Within this material, how many lines have the string "body" in them? The answer is a number, with nothing added.

* _SUPPLIED RECORDS_
· · · · · · ·
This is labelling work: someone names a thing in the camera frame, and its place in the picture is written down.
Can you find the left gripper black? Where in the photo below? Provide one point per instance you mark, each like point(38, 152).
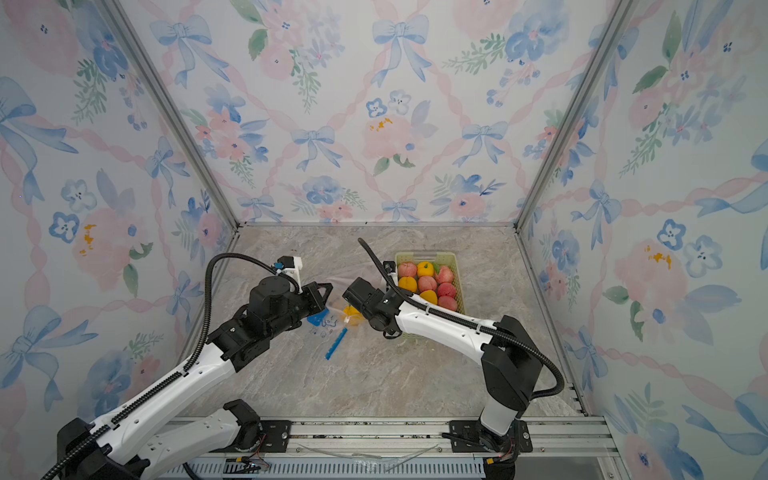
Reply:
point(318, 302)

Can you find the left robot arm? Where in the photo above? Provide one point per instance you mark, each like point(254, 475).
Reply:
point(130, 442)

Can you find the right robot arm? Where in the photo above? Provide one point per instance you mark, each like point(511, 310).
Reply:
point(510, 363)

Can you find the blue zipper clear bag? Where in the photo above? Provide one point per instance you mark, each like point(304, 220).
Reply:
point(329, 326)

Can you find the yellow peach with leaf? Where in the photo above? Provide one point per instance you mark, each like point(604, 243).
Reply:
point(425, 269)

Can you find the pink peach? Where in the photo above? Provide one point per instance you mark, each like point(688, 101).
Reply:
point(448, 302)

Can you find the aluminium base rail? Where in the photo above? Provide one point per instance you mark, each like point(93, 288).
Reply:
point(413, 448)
· · · · · · ·
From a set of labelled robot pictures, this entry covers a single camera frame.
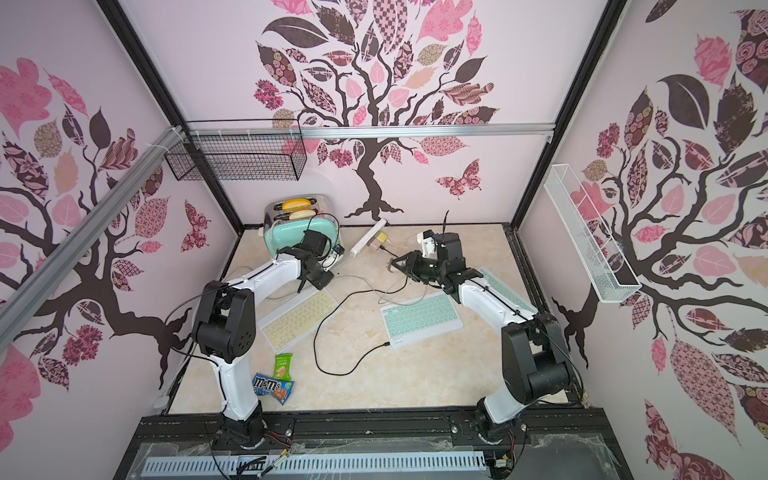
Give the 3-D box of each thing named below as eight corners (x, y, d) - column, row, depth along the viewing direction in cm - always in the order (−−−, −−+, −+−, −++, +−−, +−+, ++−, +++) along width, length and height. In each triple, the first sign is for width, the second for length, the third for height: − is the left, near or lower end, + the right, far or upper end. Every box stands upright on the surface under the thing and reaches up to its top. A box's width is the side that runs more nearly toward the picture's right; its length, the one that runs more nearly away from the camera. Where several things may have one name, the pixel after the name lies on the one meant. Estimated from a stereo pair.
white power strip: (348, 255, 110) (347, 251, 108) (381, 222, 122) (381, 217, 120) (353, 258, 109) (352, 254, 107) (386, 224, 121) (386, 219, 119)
· · · · · · ·
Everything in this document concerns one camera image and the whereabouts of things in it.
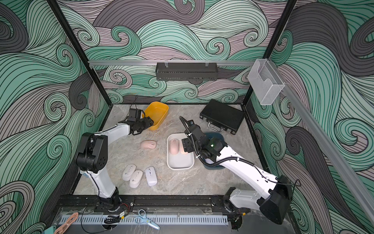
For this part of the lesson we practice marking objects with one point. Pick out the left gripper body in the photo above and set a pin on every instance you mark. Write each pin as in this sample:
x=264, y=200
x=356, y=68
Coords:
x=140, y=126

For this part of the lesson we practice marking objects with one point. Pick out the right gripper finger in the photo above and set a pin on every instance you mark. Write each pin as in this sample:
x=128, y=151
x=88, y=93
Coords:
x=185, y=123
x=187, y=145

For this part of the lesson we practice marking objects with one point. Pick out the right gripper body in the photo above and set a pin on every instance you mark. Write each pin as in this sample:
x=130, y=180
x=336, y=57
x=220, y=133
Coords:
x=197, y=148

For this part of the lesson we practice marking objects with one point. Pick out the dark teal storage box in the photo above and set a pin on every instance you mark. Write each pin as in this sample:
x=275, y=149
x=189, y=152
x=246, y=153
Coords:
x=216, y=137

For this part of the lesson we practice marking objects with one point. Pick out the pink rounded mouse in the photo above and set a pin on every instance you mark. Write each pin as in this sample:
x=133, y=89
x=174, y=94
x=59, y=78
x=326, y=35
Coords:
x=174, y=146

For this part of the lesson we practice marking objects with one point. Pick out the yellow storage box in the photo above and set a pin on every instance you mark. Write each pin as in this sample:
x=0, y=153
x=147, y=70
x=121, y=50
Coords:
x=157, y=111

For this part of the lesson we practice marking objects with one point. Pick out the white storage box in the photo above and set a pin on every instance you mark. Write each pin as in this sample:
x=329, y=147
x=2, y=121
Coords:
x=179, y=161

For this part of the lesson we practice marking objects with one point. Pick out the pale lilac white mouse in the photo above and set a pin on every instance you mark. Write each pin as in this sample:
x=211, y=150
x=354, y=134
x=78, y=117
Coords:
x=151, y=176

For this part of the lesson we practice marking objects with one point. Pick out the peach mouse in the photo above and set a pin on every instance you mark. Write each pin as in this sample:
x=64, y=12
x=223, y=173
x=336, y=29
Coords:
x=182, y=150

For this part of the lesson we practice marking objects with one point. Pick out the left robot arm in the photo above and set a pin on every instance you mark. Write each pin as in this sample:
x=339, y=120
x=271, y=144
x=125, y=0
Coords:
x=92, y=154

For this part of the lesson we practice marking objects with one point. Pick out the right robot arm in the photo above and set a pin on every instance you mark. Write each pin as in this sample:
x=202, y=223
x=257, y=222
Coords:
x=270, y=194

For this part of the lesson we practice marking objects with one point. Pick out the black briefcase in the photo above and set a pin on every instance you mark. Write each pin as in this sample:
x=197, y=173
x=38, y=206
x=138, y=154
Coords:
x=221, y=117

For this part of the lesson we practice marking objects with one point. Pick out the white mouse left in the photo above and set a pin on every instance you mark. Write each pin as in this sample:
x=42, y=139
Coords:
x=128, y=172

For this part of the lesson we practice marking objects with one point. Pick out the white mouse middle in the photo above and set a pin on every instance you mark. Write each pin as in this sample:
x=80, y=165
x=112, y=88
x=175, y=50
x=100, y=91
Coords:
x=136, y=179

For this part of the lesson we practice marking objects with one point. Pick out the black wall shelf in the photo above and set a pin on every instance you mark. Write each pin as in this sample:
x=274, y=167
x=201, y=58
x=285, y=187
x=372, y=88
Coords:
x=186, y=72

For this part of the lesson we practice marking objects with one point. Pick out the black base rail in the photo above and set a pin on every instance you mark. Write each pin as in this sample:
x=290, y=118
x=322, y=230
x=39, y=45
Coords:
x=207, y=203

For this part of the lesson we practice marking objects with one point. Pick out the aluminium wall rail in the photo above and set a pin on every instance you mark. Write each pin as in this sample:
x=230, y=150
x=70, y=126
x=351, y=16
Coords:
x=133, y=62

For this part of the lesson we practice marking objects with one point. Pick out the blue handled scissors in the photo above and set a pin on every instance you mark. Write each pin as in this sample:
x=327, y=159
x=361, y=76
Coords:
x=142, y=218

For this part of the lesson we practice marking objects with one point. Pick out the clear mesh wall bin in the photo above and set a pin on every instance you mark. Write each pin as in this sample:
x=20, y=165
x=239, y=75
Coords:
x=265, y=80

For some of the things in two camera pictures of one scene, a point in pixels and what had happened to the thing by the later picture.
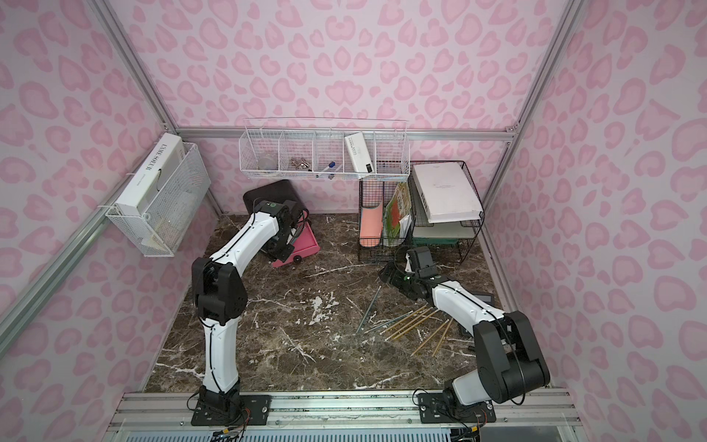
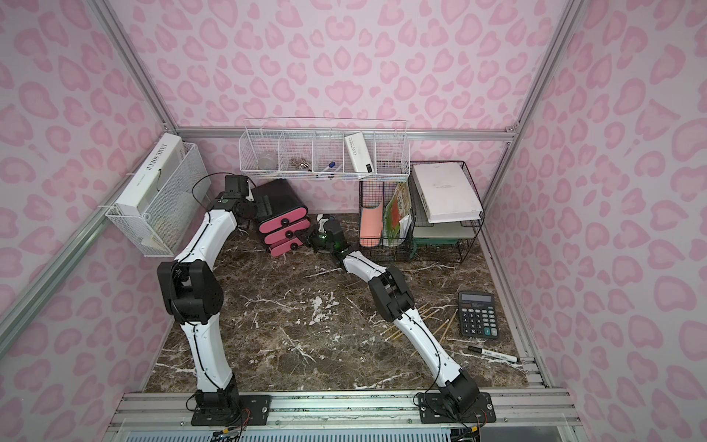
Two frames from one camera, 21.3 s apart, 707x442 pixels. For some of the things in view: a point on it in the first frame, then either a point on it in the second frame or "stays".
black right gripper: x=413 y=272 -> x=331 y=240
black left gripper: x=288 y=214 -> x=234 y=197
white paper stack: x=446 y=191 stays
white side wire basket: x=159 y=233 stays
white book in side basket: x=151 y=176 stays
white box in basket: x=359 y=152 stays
· · · · · · ·
* _THE COMPLETED TASK_
2